In the 1990’s, a common language used to teach Computer Science was Pascal. It was easy to understand, and so it taught people how to program.
In the 2000s, Java replaced Pascal for that job, and until today, it’s mostly still the case. That’s at the college level.
Will React be here to stay? Yes, like everything in tech, it will stick around.
And React will go out of style too.
It’s hard to take React too seriously when you look at the long term. There’s certainly a lot of frenetic energy around each of its releases, around all the ready-made components you can freely use, around how it can be used to build mobile apps and how it promises new developers that it’s the only thing they need to know.
But the enthusiasm seems suspect. Its main sponsor, Facebook, is a company whose morality is on trial. The dependency on any one company for a framework’s livelihood is something to worry about, much more when depending on a company like Facebook.

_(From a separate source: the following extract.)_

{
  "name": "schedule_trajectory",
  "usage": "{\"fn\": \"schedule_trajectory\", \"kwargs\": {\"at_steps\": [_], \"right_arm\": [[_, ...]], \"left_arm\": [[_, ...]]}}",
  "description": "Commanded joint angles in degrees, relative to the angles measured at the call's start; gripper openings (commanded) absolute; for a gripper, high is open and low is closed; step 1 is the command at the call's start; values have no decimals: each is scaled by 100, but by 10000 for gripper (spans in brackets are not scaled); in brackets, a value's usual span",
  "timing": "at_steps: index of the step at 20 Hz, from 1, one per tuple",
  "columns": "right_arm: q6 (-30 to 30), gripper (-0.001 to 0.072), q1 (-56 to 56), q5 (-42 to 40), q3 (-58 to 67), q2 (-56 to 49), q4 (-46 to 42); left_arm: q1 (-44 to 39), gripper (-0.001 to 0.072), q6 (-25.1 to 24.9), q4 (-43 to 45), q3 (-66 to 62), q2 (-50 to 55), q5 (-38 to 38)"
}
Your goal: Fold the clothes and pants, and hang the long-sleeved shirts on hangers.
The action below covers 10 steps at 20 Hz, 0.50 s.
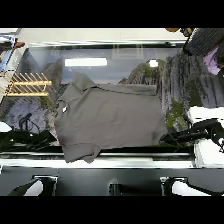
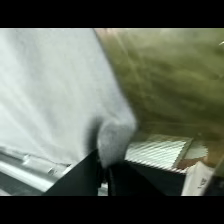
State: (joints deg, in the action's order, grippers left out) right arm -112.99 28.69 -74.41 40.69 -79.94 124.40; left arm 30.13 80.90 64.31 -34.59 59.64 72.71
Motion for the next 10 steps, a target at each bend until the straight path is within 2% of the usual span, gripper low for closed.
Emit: {"fn": "schedule_trajectory", "kwargs": {"at_steps": [1, 8, 9, 10], "right_arm": [[-39, 38, -2, -229, 7, 7, 157], [-133, 38, -2, -319, 7, 7, 225], [-146, 38, -2, -356, 7, 7, 245], [-146, 38, -2, -382, 7, 7, 247]], "left_arm": [[-48, 505, -192, -415, 463, -7, -103], [-623, 498, -197, -715, 680, 173, -734], [-695, 450, -131, -719, 680, 236, -852], [-745, 432, -98, -717, 678, 306, -964]]}}
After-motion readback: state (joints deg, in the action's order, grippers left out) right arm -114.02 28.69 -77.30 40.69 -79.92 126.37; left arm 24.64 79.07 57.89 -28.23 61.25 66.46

They say React is not a framework, that it’s just a library, but real-world installations treat it like an all-encompassing baseline, from the front to the back. jQuery was a library, React is not just a library. They say React’s beauty lies in that it’s just overseeing the view. In reality, you end up managing the state (the local data structure affecting the view), since the only way the view won’t break is if the state never breaks.
Who knows? Maybe there’s going to be another thing after React. And maybe you’ll be the one who will be inventing it.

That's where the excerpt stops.